Lawmakers voted 363-64 for the bill that would revive the U.S. Export-Import Bank, whose charter expired June 30. Bankers also won a last-minute change that will use Federal Reserve surplus funds to pay for highway improvements, instead of reducing a payout they receive from the central bank.

“It cuts waste, it prioritizes good infrastructure, it will help create good-paying jobs. And it is the result of a more open process,” Ryan, a Wisconsin Republican, said at a news conference after the vote. "It’s a good start. It’s a glimpse of how we should be doing the people’s business."

The Senate has passed its own version of the legislation, and a conference committee will try to resolve the differences before current highway funding ends Nov. 20.

The House measure would provide a six-year blueprint for spending on roads, bridges and mass transit projects and provide funding for three of those years. Companies that may get a boost include Caterpillar Inc., one of the top Ex-Im beneficiaries and the world’s biggest maker of mining and construction equipment. Contractors may feel secure enough to purchase new equipment after renting in recent years.

So when all's said and done, the Highway Bill will most likely pass, the Export-Import Bank will be back, and 80% plus of the House passed what President Obama set out to do with the Highway Bill anyway, that is secure a long-term, multi year infrastructure investment.  It doesn't raise additional funding, but it doesn't cut it either.

It's the best we can hope for, that is "basic functionality that doesn't end in flames" from this Republican-led Congress.

The Carson Show, Con't

Over at TPM, Ed Kilgore argues that Ben Carson may be even more dangerous an ideologue than Donald Trump is, and unlike Herman Cain, he's not going anywhere.
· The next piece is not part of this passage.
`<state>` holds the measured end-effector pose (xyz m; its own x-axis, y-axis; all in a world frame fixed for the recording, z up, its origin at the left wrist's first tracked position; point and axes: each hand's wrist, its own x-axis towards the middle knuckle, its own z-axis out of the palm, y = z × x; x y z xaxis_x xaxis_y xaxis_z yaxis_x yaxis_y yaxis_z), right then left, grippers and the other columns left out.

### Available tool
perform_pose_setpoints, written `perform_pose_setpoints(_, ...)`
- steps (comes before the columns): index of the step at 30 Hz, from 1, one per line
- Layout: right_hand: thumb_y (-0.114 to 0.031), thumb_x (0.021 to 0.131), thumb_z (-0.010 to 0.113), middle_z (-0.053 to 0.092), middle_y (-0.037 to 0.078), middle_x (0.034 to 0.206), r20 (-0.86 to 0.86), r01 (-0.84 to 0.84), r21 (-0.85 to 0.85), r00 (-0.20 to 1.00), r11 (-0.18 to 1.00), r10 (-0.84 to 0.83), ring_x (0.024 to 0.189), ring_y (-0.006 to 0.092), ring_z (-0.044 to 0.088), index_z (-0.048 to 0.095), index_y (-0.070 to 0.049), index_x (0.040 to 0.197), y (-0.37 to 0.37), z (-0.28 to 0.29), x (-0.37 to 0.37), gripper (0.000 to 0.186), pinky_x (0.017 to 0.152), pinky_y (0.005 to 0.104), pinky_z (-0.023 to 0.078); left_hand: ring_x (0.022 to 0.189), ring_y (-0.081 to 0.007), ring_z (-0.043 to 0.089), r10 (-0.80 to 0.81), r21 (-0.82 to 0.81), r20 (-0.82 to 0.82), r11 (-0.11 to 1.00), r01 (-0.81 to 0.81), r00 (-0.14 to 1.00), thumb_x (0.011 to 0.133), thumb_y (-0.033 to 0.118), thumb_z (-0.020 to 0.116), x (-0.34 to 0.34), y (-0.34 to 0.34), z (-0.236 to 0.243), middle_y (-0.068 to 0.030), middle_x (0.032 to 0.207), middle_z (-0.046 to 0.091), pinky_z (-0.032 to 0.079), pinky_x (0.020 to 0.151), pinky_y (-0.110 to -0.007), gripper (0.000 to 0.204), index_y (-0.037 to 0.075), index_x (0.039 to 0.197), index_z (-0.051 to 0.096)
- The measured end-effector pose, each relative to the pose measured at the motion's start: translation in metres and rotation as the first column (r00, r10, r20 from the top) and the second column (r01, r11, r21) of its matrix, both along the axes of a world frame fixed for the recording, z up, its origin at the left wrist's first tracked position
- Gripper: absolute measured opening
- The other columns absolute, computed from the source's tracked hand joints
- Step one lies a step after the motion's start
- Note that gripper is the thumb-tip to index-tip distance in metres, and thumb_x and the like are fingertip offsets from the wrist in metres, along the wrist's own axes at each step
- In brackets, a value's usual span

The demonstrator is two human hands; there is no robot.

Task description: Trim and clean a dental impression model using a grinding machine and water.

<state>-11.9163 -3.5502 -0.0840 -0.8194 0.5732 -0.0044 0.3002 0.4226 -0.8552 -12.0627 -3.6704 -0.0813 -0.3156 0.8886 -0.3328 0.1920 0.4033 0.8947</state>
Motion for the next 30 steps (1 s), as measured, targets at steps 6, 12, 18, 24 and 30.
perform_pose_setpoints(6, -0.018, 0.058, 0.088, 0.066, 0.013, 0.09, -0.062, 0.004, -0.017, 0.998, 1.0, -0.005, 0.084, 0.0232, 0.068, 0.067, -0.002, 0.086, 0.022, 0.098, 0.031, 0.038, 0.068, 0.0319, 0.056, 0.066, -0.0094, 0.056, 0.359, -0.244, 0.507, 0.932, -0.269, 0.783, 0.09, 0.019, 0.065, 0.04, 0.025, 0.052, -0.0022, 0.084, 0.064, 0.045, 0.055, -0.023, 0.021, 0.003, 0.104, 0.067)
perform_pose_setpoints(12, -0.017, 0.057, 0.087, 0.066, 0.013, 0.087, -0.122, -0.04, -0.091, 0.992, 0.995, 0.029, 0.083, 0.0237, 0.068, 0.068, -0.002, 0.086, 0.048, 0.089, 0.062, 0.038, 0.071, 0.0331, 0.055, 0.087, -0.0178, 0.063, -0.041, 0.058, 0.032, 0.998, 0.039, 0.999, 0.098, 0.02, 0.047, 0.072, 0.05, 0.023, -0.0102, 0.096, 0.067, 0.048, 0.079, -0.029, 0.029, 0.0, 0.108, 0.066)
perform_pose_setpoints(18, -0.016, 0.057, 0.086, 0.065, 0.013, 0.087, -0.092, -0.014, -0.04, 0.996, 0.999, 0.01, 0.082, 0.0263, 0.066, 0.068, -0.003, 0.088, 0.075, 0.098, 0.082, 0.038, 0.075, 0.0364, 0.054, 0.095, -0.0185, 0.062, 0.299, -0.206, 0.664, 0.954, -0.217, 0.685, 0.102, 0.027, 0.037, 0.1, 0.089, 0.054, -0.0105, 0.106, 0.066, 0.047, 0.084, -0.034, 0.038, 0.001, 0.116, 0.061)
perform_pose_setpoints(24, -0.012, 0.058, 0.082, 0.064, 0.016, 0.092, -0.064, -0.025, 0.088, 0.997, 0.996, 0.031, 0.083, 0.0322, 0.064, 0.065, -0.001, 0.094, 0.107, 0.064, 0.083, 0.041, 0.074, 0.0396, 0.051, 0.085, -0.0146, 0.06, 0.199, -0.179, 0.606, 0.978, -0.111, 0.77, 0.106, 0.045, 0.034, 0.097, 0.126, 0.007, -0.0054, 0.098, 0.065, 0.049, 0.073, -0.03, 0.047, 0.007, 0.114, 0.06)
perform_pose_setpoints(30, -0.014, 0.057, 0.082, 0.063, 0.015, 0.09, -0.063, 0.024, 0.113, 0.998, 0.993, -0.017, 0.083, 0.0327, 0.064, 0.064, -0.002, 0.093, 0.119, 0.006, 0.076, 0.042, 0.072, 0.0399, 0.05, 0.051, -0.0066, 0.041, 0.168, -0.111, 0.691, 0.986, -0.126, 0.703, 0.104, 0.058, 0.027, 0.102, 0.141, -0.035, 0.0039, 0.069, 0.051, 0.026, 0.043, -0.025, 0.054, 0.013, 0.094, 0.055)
Cain was not a revered figure before running in 2012, beyond those who listened when he sat in for an Atlanta-based radio host. He also was not exactly a non-politician, having run unsuccessfully for the U.S. Senate. But the most important reason to stop identifying Carson with Cain is simple: Cain’s loss of his once-high poll ratings were not caused by a voters getting tired with a “flavor of the month” or realizing his slim qualifications; he was brought down by a series of sexual allegations that escalated from multiple claims of sexual harassment to a long-term extramarital affair. Cain never admitted any wrong-doing, but he also never convincingly rebutted the allegations, and all the smoke convinced many observers there might be fire. He left the race on his own terms, but after losing most of his altitude.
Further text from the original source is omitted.